What this task involves>
All of the data below should be printed again word for word, pictures excluded.

Given material: Begin

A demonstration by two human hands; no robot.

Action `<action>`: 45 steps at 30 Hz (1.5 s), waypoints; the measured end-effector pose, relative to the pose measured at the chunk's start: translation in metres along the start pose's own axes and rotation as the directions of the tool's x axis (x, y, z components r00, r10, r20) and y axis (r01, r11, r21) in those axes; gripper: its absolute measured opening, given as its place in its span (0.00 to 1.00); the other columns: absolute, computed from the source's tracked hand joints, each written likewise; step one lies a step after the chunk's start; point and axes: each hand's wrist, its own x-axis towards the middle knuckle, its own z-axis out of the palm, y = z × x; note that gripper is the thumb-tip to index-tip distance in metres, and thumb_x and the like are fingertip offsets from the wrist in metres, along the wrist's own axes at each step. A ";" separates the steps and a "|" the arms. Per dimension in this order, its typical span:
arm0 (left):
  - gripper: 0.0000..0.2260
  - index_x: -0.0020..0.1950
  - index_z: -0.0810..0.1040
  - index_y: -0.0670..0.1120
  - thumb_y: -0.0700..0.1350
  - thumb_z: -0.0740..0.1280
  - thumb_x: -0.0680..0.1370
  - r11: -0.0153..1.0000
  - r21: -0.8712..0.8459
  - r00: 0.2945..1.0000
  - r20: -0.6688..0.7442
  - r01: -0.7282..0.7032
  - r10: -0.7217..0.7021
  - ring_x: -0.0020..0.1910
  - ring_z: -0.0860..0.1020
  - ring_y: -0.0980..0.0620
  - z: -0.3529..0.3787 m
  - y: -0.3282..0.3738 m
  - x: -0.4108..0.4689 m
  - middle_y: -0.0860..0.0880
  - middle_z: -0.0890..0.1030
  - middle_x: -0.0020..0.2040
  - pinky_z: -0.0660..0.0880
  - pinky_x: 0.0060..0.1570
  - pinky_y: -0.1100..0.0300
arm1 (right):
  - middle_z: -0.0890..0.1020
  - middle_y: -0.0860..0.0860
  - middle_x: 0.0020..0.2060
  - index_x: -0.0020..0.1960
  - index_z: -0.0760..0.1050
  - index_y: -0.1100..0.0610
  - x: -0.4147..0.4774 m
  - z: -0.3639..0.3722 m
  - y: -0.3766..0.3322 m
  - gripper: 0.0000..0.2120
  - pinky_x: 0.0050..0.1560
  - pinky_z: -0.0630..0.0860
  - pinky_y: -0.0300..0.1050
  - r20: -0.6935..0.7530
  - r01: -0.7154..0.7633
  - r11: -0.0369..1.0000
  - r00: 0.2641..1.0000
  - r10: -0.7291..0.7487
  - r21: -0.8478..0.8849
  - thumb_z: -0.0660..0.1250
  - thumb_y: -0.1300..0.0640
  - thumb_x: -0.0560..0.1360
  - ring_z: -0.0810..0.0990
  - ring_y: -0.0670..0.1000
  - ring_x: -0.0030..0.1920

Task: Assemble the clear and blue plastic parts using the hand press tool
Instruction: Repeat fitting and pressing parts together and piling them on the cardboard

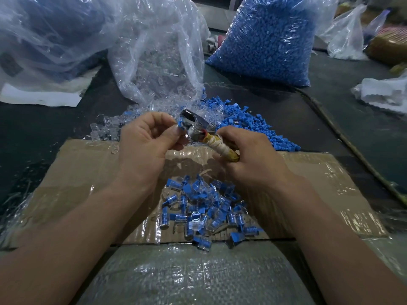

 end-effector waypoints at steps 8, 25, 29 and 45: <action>0.06 0.40 0.75 0.44 0.34 0.66 0.73 0.998 0.051 0.999 -0.017 -0.029 0.030 0.31 0.78 0.58 -0.002 -0.001 0.000 0.49 0.79 0.34 0.75 0.34 0.68 | 0.75 0.45 0.39 0.51 0.74 0.53 0.001 0.004 -0.003 0.10 0.43 0.72 0.45 -0.035 -0.014 1.000 0.999 0.013 -0.014 0.69 0.56 0.71 0.74 0.48 0.41; 0.03 0.37 0.82 0.49 0.42 0.69 0.67 0.996 0.088 0.978 0.209 0.005 -0.023 0.29 0.77 0.59 -0.005 0.009 -0.003 0.51 0.81 0.32 0.72 0.28 0.69 | 0.75 0.44 0.43 0.57 0.76 0.53 -0.001 -0.012 0.019 0.19 0.45 0.70 0.43 0.023 -0.095 0.989 0.995 0.099 -0.115 0.73 0.51 0.68 0.75 0.47 0.46; 0.07 0.38 0.82 0.46 0.44 0.71 0.62 0.978 0.198 0.897 0.419 0.062 -0.142 0.28 0.76 0.58 -0.001 0.008 -0.010 0.49 0.82 0.33 0.72 0.28 0.69 | 0.80 0.47 0.44 0.53 0.78 0.51 -0.001 -0.012 0.016 0.20 0.47 0.73 0.47 0.100 -0.087 0.992 0.990 0.096 -0.089 0.74 0.46 0.63 0.76 0.48 0.45; 0.13 0.51 0.79 0.51 0.33 0.64 0.76 0.824 0.562 0.998 0.028 -0.068 0.064 0.40 0.75 0.68 -0.011 -0.005 0.010 0.56 0.78 0.48 0.67 0.39 0.83 | 0.73 0.44 0.53 0.67 0.68 0.46 -0.003 -0.014 0.022 0.32 0.51 0.65 0.42 0.302 -0.095 0.988 0.945 0.128 -0.123 0.67 0.36 0.66 0.69 0.43 0.53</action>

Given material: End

Expected answer>
A demonstration by two human hands; no robot.

Action `<action>`: 45 steps at 30 Hz (1.5 s), waypoints; the measured end-effector pose, relative to the pose measured at the chunk's start: translation in metres along the start pose's own axes and rotation as the directions of the tool's x axis (x, y, z components r00, r10, r20) and y axis (r01, r11, r21) in those axes; gripper: its absolute measured opening, given as its place in its span (0.00 to 1.00); the other columns: absolute, computed from the source's tracked hand joints, each written likewise; step one lies a step after the chunk's start; point and axes: each hand's wrist, its own x-axis towards the middle knuckle, its own z-axis out of the palm, y = z × x; note that gripper is the thumb-tip to index-tip distance in metres, and thumb_x and the like are fingertip offsets from the wrist in metres, along the wrist's own axes at each step. A ";" separates the steps and a "|" the arms. Per dimension in this order, its typical span:
arm0 (left):
  - gripper: 0.0000..0.2260
  - index_x: -0.0020..0.1950
  - index_z: -0.0810..0.1040
  - index_y: -0.0670..0.1120
  - thumb_y: -0.0700..0.1350
  - thumb_z: -0.0740..0.1280
  - thumb_x: -0.0680..0.1370
  - r11: -0.0153..1.0000
  - r21: -0.8712..0.8459
  - r00: 0.2945..1.0000
  - r20: -0.6688..0.7442
  - r01: -0.7282..0.7032
  - r10: -0.7217..0.7021
  - ring_x: -0.0020..0.1910
  - ring_z: -0.0860..0.1020
  - ring_y: -0.0980..0.0620
  - z: -0.3529..0.3787 m
  - y: -0.3282..0.3738 m
  - x: -0.4108..0.4689 m
  - middle_y: -0.0860..0.0880
  - middle_z: -0.0890..0.1030
  - middle_x: -0.0020..0.2040
  - pinky_z: -0.0660..0.0880
  - pinky_x: 0.0060..0.1570
  - pinky_y: -0.1100..0.0300
arm1 (right):
  - middle_z: -0.0890..0.1020
  - middle_y: -0.0860..0.0860
  - middle_x: 0.0020..0.2060
  - index_x: -0.0020..0.1960
  - index_z: -0.0760..0.1050
  - index_y: -0.1100..0.0610
  - x: -0.4147..0.4774 m
  - z: -0.3639..0.3722 m
  - y: -0.3766..0.3322 m
  - gripper: 0.0000..0.2120
  - pinky_x: 0.0050..0.1560
  - pinky_z: -0.0630..0.0860
  - pinky_y: -0.0300..0.1050
  - r20: -0.6935..0.7530
  - r01: -0.7154..0.7633
  - r11: -0.0369..1.0000
  - r00: 0.2641..1.0000
  - r10: -0.7291..0.7487
  - r21: -0.8478..0.8849
  - thumb_z: -0.0660..0.1250
  - thumb_y: -0.1300..0.0640
  - thumb_x: -0.0560..0.1360
  - ring_z: -0.0810..0.0990
  - ring_y: -0.0670..0.1000
  - ring_x: -0.0030..0.1920

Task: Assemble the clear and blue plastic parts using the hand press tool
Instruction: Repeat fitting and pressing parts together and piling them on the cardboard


 end-effector waypoints at steps 8, 25, 29 and 45: <action>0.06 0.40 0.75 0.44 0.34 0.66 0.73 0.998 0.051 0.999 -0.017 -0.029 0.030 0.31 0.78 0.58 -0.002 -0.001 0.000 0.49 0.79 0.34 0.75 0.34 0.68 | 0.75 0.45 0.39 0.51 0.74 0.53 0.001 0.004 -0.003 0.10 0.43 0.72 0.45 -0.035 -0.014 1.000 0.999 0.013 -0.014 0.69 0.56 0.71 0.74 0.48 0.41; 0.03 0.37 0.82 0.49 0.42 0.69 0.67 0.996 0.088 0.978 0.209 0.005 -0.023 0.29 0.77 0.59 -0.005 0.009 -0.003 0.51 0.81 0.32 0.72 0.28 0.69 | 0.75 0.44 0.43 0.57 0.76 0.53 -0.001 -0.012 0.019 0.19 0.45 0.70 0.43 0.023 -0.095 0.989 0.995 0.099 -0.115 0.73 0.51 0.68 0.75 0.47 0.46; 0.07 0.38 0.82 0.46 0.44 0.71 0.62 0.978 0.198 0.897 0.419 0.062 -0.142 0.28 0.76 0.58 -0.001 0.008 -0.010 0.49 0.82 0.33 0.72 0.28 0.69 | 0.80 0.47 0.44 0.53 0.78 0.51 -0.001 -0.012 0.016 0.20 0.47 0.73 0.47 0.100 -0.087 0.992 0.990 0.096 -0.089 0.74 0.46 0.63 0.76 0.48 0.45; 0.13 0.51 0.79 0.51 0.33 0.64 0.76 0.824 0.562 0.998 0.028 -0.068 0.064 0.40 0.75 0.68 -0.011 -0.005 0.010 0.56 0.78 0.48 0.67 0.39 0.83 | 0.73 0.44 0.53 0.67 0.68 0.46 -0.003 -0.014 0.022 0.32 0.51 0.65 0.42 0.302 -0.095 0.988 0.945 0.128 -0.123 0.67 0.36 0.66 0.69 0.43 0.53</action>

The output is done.